What is required »
Below are the records; give the number of lines in them that include the word "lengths", and nothing more.

Stored data entries:

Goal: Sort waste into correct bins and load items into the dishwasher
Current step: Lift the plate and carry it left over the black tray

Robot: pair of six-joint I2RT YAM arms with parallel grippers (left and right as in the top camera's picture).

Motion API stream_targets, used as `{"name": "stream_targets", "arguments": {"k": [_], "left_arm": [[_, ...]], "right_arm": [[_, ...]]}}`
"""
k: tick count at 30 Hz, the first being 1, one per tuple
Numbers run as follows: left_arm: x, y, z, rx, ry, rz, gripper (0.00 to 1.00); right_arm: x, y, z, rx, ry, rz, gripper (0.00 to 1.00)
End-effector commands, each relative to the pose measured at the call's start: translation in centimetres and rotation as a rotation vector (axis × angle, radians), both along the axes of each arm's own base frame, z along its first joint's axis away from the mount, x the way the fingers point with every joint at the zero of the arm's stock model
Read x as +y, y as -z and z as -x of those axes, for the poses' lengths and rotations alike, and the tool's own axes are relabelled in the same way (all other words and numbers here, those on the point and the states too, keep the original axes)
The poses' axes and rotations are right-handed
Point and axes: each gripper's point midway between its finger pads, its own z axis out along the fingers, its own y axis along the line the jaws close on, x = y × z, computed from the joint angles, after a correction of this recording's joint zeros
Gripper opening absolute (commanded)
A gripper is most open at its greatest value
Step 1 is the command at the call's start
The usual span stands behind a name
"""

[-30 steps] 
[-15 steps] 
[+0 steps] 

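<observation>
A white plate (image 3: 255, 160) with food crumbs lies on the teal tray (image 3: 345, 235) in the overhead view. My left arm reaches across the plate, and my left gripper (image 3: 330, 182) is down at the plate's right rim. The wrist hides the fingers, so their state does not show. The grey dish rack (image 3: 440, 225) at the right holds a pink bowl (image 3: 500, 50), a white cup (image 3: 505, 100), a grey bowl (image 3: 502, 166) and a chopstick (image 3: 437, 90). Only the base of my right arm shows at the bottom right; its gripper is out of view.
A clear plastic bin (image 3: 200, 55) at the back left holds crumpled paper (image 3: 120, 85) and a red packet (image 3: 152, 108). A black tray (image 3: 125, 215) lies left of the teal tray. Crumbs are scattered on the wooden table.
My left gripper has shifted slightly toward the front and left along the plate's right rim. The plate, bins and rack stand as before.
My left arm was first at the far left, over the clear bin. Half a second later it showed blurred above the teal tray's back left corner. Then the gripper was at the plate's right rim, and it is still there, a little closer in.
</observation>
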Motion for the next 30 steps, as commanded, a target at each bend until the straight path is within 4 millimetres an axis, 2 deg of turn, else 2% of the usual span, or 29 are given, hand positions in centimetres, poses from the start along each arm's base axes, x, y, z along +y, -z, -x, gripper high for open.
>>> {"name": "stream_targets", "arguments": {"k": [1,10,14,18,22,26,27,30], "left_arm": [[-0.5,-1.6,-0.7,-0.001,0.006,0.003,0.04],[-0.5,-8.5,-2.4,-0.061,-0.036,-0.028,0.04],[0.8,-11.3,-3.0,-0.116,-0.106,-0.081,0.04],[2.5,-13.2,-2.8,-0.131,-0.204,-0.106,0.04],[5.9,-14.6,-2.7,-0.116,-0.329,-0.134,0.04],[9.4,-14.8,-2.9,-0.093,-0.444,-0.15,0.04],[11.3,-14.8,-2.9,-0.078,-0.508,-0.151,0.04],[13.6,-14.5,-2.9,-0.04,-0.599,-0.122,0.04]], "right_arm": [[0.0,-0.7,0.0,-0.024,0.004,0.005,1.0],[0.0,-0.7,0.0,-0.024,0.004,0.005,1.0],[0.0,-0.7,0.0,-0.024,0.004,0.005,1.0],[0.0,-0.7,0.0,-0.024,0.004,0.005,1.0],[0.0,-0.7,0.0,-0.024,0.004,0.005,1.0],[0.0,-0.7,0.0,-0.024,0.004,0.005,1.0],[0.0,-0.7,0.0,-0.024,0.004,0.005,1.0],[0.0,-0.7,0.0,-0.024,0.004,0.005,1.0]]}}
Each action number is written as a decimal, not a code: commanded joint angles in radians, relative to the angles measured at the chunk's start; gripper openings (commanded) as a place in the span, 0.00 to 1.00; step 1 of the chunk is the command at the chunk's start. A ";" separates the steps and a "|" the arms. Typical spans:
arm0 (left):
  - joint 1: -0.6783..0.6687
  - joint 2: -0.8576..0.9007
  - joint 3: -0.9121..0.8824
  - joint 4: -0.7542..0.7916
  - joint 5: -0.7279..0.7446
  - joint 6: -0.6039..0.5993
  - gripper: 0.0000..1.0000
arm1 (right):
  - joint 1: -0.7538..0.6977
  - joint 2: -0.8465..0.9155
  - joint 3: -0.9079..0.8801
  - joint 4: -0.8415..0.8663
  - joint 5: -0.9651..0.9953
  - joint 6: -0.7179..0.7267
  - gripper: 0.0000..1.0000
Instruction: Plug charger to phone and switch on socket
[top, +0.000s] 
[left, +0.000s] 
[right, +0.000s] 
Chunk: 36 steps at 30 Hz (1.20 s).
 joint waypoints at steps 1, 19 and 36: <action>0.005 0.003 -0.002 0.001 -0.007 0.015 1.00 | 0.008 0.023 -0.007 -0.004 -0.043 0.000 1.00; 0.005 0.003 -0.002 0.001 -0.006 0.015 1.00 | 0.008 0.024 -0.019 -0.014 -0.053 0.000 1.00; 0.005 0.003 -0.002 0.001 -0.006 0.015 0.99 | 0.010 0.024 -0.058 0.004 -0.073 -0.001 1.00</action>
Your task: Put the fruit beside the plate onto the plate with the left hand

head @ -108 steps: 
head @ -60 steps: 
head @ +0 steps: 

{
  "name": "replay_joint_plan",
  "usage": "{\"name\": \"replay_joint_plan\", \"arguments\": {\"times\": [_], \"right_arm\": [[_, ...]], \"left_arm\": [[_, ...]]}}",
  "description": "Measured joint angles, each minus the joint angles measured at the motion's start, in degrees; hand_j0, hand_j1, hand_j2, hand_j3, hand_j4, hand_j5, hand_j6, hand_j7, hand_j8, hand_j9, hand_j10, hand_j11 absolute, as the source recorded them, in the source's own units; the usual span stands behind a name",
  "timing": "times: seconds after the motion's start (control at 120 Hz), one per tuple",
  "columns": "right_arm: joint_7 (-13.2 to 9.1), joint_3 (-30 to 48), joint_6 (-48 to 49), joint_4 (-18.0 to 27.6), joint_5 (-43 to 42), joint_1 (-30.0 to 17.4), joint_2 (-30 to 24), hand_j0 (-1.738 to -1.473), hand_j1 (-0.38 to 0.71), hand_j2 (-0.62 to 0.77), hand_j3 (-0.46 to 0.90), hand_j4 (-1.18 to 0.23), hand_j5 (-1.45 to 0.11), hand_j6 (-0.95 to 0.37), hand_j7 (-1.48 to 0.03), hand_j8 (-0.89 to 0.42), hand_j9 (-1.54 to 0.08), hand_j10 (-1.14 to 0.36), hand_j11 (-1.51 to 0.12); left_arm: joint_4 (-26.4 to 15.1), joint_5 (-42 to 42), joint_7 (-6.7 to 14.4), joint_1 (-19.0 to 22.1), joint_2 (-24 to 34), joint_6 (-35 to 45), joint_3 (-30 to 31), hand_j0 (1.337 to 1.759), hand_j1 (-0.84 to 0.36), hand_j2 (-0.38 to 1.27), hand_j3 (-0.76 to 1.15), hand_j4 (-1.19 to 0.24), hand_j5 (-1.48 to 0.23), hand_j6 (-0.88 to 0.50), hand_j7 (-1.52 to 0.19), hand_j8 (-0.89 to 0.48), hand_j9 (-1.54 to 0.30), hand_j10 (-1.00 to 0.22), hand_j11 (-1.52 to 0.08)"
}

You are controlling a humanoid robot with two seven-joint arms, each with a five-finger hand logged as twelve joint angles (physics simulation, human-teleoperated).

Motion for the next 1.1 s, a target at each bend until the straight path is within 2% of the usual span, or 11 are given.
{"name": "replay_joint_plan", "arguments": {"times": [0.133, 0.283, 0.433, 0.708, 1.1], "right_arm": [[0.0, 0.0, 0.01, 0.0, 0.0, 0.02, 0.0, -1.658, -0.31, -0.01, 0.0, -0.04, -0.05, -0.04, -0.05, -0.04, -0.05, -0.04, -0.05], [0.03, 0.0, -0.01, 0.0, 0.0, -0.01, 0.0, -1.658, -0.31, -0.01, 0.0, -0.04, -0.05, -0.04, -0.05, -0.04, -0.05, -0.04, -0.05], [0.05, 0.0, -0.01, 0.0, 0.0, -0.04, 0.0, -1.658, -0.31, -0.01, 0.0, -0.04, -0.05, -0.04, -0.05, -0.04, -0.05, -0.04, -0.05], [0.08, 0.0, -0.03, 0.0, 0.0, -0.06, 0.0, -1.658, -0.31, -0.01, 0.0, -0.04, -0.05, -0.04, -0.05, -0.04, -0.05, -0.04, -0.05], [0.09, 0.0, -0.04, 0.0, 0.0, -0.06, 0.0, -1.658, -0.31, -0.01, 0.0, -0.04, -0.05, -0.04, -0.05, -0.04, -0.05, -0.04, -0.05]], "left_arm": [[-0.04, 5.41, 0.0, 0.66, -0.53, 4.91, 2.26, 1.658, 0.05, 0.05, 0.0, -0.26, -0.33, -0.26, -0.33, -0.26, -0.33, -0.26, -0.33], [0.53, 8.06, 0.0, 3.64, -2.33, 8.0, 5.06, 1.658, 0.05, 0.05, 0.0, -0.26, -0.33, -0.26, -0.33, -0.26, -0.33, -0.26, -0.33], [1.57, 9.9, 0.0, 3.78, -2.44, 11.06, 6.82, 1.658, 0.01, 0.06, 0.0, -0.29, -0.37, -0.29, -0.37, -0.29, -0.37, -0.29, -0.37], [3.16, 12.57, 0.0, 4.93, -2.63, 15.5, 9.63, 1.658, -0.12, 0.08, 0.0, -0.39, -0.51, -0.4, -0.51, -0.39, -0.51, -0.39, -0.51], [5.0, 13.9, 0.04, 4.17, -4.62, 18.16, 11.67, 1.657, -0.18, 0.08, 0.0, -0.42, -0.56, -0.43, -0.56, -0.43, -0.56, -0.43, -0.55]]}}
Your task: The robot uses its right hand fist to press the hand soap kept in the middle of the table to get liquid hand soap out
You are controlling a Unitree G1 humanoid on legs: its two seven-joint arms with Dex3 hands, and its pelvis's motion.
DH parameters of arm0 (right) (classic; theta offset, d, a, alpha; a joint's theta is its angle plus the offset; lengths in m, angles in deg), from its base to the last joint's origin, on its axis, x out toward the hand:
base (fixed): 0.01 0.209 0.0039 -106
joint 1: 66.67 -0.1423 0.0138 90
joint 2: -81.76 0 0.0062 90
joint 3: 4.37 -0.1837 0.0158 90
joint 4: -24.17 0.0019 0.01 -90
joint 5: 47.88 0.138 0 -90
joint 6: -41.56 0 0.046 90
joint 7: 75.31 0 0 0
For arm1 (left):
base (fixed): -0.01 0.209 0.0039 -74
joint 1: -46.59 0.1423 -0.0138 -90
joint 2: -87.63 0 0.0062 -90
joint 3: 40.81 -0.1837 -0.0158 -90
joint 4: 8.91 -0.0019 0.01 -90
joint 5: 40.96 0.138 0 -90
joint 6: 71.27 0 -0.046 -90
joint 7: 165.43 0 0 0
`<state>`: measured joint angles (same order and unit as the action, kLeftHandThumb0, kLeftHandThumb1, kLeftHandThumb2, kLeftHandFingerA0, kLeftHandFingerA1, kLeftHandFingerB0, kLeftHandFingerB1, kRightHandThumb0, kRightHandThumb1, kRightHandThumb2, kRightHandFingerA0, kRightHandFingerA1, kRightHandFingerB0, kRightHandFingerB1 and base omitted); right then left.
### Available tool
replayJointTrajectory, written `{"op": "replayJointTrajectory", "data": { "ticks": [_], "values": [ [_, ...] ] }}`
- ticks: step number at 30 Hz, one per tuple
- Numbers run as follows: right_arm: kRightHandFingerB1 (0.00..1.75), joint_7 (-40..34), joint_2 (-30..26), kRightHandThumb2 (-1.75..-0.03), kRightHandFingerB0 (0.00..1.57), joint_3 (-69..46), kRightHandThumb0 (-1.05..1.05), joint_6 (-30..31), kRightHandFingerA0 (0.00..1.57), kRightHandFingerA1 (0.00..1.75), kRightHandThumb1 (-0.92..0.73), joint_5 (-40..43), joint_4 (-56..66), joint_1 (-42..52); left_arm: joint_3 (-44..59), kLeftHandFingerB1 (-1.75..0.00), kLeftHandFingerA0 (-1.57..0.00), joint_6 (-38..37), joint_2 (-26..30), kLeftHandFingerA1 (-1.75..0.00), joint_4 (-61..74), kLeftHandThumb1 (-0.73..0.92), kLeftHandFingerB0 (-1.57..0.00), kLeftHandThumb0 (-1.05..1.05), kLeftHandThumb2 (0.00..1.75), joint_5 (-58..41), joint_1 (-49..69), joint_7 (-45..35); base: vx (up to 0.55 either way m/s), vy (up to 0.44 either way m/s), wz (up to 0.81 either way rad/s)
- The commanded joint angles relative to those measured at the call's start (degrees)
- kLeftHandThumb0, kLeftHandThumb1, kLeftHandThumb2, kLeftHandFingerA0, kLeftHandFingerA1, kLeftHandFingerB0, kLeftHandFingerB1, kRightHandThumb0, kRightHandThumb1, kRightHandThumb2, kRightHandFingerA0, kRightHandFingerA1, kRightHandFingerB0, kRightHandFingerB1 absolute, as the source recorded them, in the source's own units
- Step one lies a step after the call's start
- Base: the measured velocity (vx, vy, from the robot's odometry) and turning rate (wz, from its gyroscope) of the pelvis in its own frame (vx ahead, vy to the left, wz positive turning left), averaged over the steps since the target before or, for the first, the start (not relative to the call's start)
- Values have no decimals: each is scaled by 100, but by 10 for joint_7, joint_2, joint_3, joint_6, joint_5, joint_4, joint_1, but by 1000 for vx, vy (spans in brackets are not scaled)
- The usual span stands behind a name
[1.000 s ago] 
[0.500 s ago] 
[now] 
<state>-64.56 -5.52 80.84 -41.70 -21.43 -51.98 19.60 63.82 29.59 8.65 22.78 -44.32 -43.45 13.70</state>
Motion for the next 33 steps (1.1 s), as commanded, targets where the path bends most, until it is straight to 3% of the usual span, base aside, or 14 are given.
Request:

Answer section »
2